Chromosomes are made up of DNA, proteins, and RNA. The DNA molecule is packed into thread-like structures called chromosomes. Now each chromosome is made up of tightly coiled many times around proteins called histones that support its structure. The chromosomes of a cell are in the cell nucleus. Which carry genetic information. A chromosome is one long molecule of double standard DNA.
The functions of chromosomes:
Chromosomes are the threadlike structure found in the nuclear of both animal and plant cells, they are made up of protein and one molecule of deoxyribonucleic acid DNA. As the genetic material passes from parents to their child the chromosome is responsible for containing the instructions that make the offspring unique while still carrying traits from the parent. In most organisms, one chromosome is inherited from the mother and the other is inherited from the father, to ensure that offspring carries traits from both parents. It’s crucial that certain cells like reproductive cells have the correct number of chromosomes in order to function properly.
Types of chromosomes:
- Metacentric Chromosomes:
A metacentric chromosome is a centromere in the center in such a way that the sections are equal in length. The 1 and 3 chromosome is metacentric.
- Submetacentric chromosome:
Submetacentric chromosomes have the centromere little offset from the center and the slight asymmetry in the length of two sections. The 4 and 12 human chromosomes are submetacentric.
- Acrocentric chromosome:
Acrocentric chromosomes have a centromere which is severely offset from the center and to very long and one very short section. The 13, 15, 21 and 22 of human chromosomes are acrocentric.
- Telocentric chromosomes:
Telocentric chromosomes have the centromere at the very end. Humans do not have telocentric chromosome but they are found in other species such as mice.
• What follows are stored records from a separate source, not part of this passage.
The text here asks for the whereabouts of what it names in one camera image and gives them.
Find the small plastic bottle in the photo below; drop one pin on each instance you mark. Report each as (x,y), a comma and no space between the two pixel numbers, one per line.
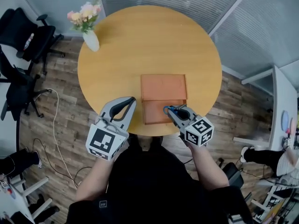
(28,42)

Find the white metal rack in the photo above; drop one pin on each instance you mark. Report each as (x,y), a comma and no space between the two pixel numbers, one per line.
(271,199)

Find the pink and yellow flower bouquet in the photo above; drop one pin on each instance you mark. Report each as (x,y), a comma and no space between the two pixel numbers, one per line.
(84,14)

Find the orange wooden drawer box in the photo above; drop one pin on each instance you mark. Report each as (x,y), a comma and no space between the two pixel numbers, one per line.
(161,87)

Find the person's black clothing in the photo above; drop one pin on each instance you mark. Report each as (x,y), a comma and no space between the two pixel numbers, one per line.
(149,185)

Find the black office chair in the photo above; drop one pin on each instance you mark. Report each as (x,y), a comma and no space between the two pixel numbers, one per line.
(17,92)
(30,38)

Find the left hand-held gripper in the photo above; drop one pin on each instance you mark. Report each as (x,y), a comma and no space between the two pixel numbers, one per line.
(102,141)

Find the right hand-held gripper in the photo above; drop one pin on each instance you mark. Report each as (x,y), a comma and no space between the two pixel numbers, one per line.
(199,132)

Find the white ceramic vase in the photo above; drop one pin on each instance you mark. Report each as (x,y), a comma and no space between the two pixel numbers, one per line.
(91,41)

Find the pink round disc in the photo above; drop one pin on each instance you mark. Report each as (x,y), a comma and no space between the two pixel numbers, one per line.
(293,126)

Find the light blue round disc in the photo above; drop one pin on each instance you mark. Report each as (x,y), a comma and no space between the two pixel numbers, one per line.
(284,121)

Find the white desk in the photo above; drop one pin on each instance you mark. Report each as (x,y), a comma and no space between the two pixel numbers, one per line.
(281,94)
(14,202)

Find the person's right forearm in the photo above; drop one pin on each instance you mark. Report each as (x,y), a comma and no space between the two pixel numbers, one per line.
(209,169)

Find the person's left forearm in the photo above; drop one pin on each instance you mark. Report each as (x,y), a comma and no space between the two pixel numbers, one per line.
(93,181)

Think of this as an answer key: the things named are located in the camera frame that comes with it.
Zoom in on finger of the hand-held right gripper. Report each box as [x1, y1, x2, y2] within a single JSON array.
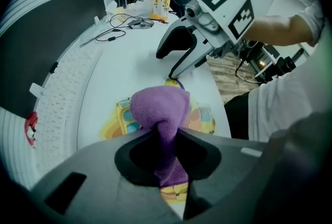
[[155, 17, 198, 60]]

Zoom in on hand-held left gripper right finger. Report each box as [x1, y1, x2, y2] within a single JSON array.
[[177, 126, 270, 220]]

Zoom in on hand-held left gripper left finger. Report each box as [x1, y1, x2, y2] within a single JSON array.
[[30, 125, 184, 224]]

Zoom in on colourful cartoon mouse pad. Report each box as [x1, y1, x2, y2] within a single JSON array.
[[100, 78, 217, 208]]

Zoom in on purple cloth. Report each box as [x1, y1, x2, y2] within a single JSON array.
[[129, 85, 191, 189]]

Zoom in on person's right forearm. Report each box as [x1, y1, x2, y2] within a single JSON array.
[[243, 14, 316, 47]]

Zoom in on orange juice bottle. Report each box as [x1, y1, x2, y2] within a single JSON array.
[[151, 0, 163, 19], [160, 0, 172, 21]]

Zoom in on clear plastic bag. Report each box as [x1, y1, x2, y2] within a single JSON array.
[[123, 0, 156, 19]]

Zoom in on person's black trousers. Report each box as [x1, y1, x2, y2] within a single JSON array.
[[223, 92, 251, 141]]

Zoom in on person's white shirt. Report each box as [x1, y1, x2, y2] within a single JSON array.
[[247, 0, 332, 143]]

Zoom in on white keyboard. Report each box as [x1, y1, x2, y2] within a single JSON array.
[[35, 46, 104, 174]]

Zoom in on red round object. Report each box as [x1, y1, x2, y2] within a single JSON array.
[[24, 111, 39, 147]]

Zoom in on white clip tag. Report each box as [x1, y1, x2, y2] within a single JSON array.
[[29, 82, 45, 97]]

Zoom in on black clip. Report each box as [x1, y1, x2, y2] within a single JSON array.
[[48, 61, 59, 75]]

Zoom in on dark desk partition panel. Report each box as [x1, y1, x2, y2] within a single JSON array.
[[0, 0, 107, 119]]

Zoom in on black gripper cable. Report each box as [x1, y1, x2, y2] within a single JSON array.
[[234, 38, 263, 84]]

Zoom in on black cable with inline box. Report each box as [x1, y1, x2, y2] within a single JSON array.
[[94, 13, 170, 43]]

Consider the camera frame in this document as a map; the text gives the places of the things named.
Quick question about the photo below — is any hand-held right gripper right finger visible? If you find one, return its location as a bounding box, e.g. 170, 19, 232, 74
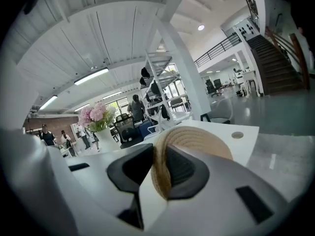
150, 144, 289, 236

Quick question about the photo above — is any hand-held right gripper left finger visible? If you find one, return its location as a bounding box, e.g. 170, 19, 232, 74
61, 143, 155, 236

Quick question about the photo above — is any white pitcher vase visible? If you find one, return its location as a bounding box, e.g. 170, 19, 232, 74
94, 128, 121, 152

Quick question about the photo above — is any black office chair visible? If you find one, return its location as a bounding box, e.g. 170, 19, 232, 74
113, 114, 144, 144

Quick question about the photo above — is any white table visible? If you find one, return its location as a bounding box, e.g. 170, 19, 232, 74
66, 119, 261, 167

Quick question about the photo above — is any pink flower bouquet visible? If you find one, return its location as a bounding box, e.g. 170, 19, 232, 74
78, 101, 117, 133

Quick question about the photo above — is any blue storage bin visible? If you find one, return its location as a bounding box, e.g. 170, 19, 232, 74
137, 119, 155, 139

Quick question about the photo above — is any large black framed window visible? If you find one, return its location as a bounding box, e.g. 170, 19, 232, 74
105, 97, 131, 118

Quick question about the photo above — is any grey green chair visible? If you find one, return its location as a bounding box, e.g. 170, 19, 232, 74
200, 98, 235, 125

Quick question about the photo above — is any ceiling tube light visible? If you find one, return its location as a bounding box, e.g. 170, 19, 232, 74
101, 90, 123, 100
38, 95, 58, 111
73, 67, 109, 86

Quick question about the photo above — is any white shelf rack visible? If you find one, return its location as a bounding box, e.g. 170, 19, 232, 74
139, 50, 195, 128

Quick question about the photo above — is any white carved furniture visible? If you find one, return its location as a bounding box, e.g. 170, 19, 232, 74
232, 69, 262, 98

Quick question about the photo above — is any dark wooden staircase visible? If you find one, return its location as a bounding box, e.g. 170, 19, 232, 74
247, 34, 311, 97

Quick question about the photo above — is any black balcony railing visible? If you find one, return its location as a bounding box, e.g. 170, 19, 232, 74
193, 32, 244, 69

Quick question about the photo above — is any black stair railing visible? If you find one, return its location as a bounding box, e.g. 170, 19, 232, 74
239, 0, 261, 32

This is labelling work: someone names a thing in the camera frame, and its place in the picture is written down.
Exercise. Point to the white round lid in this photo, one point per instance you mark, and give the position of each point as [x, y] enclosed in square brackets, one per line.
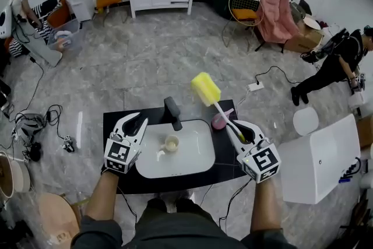
[306, 121]

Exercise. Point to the person's left forearm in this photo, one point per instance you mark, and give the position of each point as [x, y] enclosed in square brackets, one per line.
[100, 195]

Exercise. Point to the orange beanbag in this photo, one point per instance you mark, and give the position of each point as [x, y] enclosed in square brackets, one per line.
[59, 17]

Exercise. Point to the cream cup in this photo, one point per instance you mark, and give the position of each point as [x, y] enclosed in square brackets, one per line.
[171, 143]

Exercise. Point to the person's right forearm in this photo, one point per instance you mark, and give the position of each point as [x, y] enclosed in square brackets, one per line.
[265, 204]

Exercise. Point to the round wooden stool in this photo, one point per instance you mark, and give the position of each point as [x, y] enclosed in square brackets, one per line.
[56, 218]

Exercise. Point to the black sink cabinet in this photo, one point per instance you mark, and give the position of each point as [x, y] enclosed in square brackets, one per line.
[151, 183]

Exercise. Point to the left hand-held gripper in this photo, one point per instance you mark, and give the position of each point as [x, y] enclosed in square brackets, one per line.
[118, 153]

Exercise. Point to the round beige drum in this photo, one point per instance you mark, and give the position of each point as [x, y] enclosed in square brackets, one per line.
[16, 175]

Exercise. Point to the white headset on floor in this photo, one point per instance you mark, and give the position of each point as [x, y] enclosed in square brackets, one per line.
[27, 126]

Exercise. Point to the white sink basin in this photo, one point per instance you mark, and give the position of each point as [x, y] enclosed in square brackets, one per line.
[192, 154]

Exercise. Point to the clear plastic storage bin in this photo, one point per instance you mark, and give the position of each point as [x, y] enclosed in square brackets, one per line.
[73, 38]

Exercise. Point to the pink soap bottle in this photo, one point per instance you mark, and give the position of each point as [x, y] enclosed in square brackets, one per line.
[218, 122]

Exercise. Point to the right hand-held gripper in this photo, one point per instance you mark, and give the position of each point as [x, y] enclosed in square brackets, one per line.
[263, 161]

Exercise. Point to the yellow sponge brush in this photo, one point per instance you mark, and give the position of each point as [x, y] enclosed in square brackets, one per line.
[205, 89]

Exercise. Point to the black white striped cloth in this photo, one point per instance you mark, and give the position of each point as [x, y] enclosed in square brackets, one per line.
[43, 10]

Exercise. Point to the person in grey clothes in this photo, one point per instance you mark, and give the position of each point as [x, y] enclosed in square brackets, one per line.
[175, 230]

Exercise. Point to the white power strip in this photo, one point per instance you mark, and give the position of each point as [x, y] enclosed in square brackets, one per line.
[256, 85]

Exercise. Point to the small round white table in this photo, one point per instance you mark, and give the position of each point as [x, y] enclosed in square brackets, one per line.
[311, 23]

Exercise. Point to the pink folding chair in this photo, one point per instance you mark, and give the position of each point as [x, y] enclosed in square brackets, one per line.
[277, 17]

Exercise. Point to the small gripper on floor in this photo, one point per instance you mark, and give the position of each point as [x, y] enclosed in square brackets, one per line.
[68, 144]

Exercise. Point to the cardboard box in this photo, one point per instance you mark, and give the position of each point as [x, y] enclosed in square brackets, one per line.
[306, 40]

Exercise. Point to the white rectangular bathtub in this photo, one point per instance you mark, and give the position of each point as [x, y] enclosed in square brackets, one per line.
[314, 163]

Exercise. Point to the black bathtub faucet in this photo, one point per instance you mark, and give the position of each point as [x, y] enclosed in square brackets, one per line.
[352, 169]

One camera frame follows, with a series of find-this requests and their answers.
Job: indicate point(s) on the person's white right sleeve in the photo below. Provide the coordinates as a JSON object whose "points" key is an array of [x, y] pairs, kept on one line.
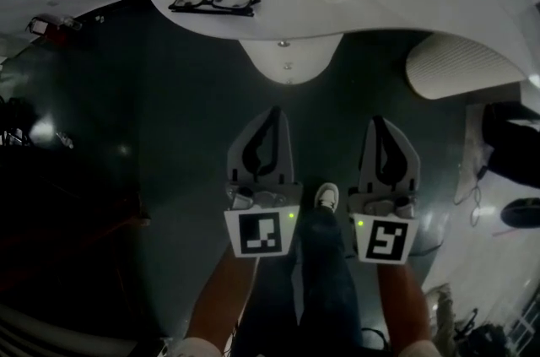
{"points": [[417, 350]]}

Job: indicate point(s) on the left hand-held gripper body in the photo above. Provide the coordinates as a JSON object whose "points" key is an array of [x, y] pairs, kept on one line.
{"points": [[259, 235]]}

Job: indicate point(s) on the person's right forearm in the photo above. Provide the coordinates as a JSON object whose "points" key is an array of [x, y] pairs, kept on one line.
{"points": [[405, 304]]}

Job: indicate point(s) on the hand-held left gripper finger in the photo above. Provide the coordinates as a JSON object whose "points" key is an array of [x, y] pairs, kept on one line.
{"points": [[236, 161], [287, 161]]}

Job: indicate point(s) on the person's leg in dark jeans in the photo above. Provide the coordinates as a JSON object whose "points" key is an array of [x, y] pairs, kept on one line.
{"points": [[325, 275]]}

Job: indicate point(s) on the white cloth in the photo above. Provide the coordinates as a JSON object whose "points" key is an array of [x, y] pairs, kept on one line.
{"points": [[472, 161]]}

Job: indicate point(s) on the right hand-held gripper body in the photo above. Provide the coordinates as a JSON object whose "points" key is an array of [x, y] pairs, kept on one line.
{"points": [[386, 241]]}

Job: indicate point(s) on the person's left forearm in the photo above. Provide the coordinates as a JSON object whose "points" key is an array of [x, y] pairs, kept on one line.
{"points": [[223, 296]]}

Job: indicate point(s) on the black round object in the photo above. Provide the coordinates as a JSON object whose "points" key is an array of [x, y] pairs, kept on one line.
{"points": [[523, 212]]}

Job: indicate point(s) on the black-framed glasses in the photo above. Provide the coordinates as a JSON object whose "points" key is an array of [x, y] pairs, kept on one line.
{"points": [[213, 8]]}

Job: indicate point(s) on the white drawer with round knob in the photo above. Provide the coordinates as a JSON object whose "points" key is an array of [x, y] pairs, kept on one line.
{"points": [[270, 64], [261, 45], [278, 79]]}

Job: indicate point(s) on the person's white left sleeve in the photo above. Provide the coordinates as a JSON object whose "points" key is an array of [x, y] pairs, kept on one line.
{"points": [[194, 348]]}

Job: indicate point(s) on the person's white sleeve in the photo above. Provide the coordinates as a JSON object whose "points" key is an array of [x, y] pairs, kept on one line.
{"points": [[417, 350], [194, 348]]}

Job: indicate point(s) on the white ribbed mattress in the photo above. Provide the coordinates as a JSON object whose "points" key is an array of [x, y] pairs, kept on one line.
{"points": [[460, 66]]}

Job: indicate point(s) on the red and white box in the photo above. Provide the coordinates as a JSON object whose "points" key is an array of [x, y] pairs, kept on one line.
{"points": [[50, 26]]}

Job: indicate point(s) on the person's white shoe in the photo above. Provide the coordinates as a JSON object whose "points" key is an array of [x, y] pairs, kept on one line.
{"points": [[327, 197]]}

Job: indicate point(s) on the pink stick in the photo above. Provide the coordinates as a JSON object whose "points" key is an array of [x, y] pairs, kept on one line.
{"points": [[504, 231]]}

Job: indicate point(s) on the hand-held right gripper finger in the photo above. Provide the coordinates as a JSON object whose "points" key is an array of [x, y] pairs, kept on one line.
{"points": [[413, 167], [368, 161]]}

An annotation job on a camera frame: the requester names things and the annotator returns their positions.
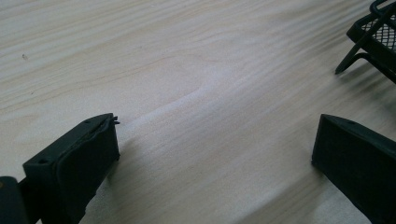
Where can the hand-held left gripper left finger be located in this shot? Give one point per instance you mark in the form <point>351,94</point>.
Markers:
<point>77,165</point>

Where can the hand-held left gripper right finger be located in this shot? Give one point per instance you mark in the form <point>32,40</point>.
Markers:
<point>358,161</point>

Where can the black metal mesh rack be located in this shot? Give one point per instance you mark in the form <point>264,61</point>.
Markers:
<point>375,34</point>

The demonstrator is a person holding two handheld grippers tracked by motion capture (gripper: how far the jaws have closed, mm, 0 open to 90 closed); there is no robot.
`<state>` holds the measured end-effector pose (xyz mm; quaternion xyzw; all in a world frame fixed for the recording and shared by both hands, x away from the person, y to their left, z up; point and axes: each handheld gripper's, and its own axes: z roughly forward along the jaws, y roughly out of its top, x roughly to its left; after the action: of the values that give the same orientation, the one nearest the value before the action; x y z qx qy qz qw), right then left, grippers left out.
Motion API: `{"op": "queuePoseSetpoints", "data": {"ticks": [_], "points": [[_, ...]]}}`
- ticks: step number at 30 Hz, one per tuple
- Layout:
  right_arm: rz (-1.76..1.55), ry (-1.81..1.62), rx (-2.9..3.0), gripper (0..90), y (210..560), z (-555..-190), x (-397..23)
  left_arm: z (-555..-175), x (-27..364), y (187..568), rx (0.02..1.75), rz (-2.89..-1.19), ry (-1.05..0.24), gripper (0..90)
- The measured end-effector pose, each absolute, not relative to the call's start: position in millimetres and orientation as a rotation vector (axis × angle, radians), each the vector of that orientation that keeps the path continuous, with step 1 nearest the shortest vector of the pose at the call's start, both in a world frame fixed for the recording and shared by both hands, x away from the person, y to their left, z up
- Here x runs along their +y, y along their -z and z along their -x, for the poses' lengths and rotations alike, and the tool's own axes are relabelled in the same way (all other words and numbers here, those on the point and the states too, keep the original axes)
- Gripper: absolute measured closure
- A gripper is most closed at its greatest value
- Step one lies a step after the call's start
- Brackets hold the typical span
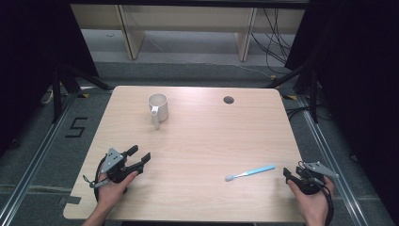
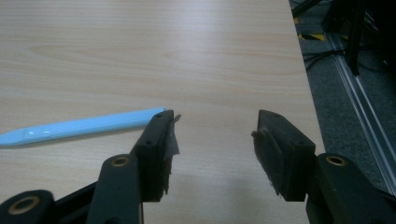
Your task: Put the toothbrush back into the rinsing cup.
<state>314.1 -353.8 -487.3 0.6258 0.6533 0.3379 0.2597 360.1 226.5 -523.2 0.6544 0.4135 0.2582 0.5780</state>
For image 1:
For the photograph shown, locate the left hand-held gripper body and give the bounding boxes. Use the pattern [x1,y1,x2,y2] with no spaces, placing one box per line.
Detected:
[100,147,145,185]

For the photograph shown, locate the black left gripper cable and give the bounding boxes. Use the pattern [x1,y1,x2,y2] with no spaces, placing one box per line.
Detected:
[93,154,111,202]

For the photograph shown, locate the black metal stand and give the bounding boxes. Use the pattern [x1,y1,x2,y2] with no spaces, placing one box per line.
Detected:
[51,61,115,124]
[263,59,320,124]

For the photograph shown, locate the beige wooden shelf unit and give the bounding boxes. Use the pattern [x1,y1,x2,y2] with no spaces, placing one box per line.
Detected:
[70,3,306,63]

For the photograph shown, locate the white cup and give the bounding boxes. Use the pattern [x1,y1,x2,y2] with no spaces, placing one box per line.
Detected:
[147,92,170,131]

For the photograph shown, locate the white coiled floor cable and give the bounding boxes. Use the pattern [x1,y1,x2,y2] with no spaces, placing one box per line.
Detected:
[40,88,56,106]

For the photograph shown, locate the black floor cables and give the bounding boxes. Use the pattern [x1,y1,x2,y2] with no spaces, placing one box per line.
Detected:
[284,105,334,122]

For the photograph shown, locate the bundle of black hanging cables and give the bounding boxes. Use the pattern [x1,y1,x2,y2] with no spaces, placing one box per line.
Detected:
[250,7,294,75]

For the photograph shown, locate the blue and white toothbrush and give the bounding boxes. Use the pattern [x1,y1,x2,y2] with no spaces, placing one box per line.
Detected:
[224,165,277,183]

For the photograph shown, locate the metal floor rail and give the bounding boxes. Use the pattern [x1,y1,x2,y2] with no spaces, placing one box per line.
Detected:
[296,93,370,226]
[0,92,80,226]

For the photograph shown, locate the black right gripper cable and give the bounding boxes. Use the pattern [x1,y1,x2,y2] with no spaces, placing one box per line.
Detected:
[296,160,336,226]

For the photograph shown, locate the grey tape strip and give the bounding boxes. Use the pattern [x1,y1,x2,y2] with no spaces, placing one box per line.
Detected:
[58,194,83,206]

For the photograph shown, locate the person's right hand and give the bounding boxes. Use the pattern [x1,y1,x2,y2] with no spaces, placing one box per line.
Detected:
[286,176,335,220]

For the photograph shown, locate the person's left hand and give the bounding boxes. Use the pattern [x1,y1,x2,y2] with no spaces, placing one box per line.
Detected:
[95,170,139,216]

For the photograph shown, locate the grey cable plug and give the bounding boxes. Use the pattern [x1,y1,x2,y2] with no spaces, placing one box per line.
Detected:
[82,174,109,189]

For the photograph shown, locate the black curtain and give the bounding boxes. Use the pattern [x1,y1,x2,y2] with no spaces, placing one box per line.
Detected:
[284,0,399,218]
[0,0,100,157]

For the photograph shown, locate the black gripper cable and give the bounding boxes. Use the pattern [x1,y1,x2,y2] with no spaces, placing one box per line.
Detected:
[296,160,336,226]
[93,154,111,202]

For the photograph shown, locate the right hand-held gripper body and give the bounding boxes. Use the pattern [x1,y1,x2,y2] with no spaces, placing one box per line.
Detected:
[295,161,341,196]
The formula of chromosome:
46, XX Karyotype of a normal female having 46 chromosomes per cell including two X chromosomes. … 47, XY,+21 Karyotype of a male with trisomy 21 or Familial Down Syndrome having 47 chromosomes per cell, including one X chromosome and one Y chromosome and an additional copy of Chromosome 2.
How do chromosomes work?
Chromosomes are thread-like structures located inside the nucleus of animal and plant cells. Each chromosome is made of protein and a single molecule of deoxyribonucleic acid (DNA). Passed from parents to offspring, DNA contains the specific instructions that make each type of living creature unique.
Facts about chromosomes:
- In plant and animal cells, DNA? Is tightly packaged into thread-like structures called chromosomes? This is in contrast to bacteria? Where DNA floats freely around the cell.
- A single length of DNA is wrapped many times around lots of proteins? Called histones, to form structures called nucleosomes.
- These nucleosomes then coil up tightly to create chromatin loops.
- The chromatin loops are then wrapped around each other to make a full chromosome.
- Each chromosome has two short arms (p arms), two longer arms (q arms), and a centromere holding it all together at the center.
- Humans have 23 pairs of chromosomes (46 in total): one set comes from your mother and one set comes from your father.
- Of these 23 pairs, one pair is sex chromosomes so differ depending on whether you are male or female (XX for female or XY for male).
- The other 22 pairs are autosomes? Non-sex chromosomes and look the same for both males and females.